Of all the lines below, output only those starting at the one with "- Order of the" and ending at the one with "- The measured", both ends included, exactly as written.

● Dataset content

■ ■ ■ ■ ■

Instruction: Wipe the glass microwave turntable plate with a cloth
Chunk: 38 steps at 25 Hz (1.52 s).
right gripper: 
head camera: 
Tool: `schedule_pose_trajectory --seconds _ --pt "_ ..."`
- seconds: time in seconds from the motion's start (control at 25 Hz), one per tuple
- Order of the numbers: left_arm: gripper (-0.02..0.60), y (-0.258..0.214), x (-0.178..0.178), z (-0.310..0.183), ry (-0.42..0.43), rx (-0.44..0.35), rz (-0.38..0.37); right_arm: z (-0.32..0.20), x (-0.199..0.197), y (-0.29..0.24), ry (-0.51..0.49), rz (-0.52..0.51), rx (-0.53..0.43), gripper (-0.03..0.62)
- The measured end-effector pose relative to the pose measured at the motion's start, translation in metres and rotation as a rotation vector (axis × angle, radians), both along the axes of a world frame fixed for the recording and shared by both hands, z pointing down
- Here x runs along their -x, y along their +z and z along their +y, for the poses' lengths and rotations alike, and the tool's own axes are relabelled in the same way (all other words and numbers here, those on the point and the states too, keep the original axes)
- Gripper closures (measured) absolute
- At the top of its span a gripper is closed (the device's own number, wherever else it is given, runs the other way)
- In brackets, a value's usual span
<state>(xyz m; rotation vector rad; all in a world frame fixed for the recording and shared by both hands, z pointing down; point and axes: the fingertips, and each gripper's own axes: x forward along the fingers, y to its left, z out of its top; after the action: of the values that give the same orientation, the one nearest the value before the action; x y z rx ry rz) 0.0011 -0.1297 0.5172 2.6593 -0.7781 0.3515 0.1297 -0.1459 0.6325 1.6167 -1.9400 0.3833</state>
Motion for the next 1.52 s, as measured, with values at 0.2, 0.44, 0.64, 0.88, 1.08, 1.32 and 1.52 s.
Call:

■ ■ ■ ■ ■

● Written solution
- Order of the numbers: left_arm: gripper (-0.02..0.60), y (-0.258..0.214), x (-0.178..0.178), z (-0.310..0.183), ry (-0.42..0.43), rx (-0.44..0.35), rz (-0.38..0.37); right_arm: z (-0.32..0.20), x (-0.199..0.197), y (-0.29..0.24), ry (-0.51..0.49), rz (-0.52..0.51), rx (-0.53..0.43), gripper (-0.03..0.62)
- The measured end-effector pose relative to the pose measured at the motion's start, translation in metres and rotation as a rotation vector (axis × angle, radians), both along the axes of a world frame fixed for the recording and shared by both hands, z pointing down

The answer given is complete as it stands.